Je ne leur réponds pas, tiens !… Oh ! les mufles ! On voit bien qu’ils sont de l’atelier Bouguereau… Deux ballons, brune !… Et puis tous les mêmes ! Ils attrapent Russignol, parce qu’ils n’ont pas de talent. Le pauvre garçon paye pour tous.

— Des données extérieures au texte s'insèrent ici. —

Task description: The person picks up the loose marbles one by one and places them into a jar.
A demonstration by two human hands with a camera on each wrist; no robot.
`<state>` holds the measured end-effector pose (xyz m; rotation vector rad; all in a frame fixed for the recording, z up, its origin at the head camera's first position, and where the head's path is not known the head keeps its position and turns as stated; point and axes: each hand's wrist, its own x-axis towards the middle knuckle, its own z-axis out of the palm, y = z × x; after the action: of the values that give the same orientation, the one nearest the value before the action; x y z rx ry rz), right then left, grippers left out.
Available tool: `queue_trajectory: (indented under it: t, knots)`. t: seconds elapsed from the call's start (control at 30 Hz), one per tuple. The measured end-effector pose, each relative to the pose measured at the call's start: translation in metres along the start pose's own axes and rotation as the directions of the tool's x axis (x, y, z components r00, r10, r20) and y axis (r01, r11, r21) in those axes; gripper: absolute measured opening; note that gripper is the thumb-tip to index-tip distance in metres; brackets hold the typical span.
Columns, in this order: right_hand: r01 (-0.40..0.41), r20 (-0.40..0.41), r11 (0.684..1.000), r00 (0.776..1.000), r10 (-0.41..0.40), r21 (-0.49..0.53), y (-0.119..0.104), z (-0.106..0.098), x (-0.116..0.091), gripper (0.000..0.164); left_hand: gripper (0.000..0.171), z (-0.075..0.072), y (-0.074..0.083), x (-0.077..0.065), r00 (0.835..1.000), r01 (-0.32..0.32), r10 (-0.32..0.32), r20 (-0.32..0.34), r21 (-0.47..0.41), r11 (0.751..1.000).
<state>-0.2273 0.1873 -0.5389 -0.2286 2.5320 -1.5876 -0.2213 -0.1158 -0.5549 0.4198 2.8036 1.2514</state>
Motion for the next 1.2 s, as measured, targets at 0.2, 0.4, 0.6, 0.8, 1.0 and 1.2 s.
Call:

Tiens, ainsi, tu vois, ce type qui passe à côté du groupe de sculpture… là, le gros maigre…


EMMA.

Oui.


NINI.

Eh bien, retiens-le… C’est encore une crapule… Crois-tu pas que, l’autre jour, il a prétendu que Russignol était non seulement une brute, mais un marlou ? Ah ! là ! là ! Achetez-moi des balais ! Crois-tu ! Me dire ça, à moi !… Il tombait bien, ce type, que je connaissais à peine.


EMMA.

Alors, qu’as-tu répondu ?


NINI.

J’ai été très digne… Je lui ait dit : « Monsieur, je vous prie de sortir immédiatement de mon lit et que je ne vous revoie jamais. »


EMMA.

Ça, c’était dur… Seulement, tout de même, je ne sais pas ce qu’ils ont à nous faire la tête ! Nous n’aurions peut-être pas dû venir aujourd’hui… Nous ne sommes pas assez chic pour eux… des modèles à cent sous… Ainsi, je te ferai délicatement observer que, depuis que nous sommes là, Lolette affecte de ne pas nous reconnaître.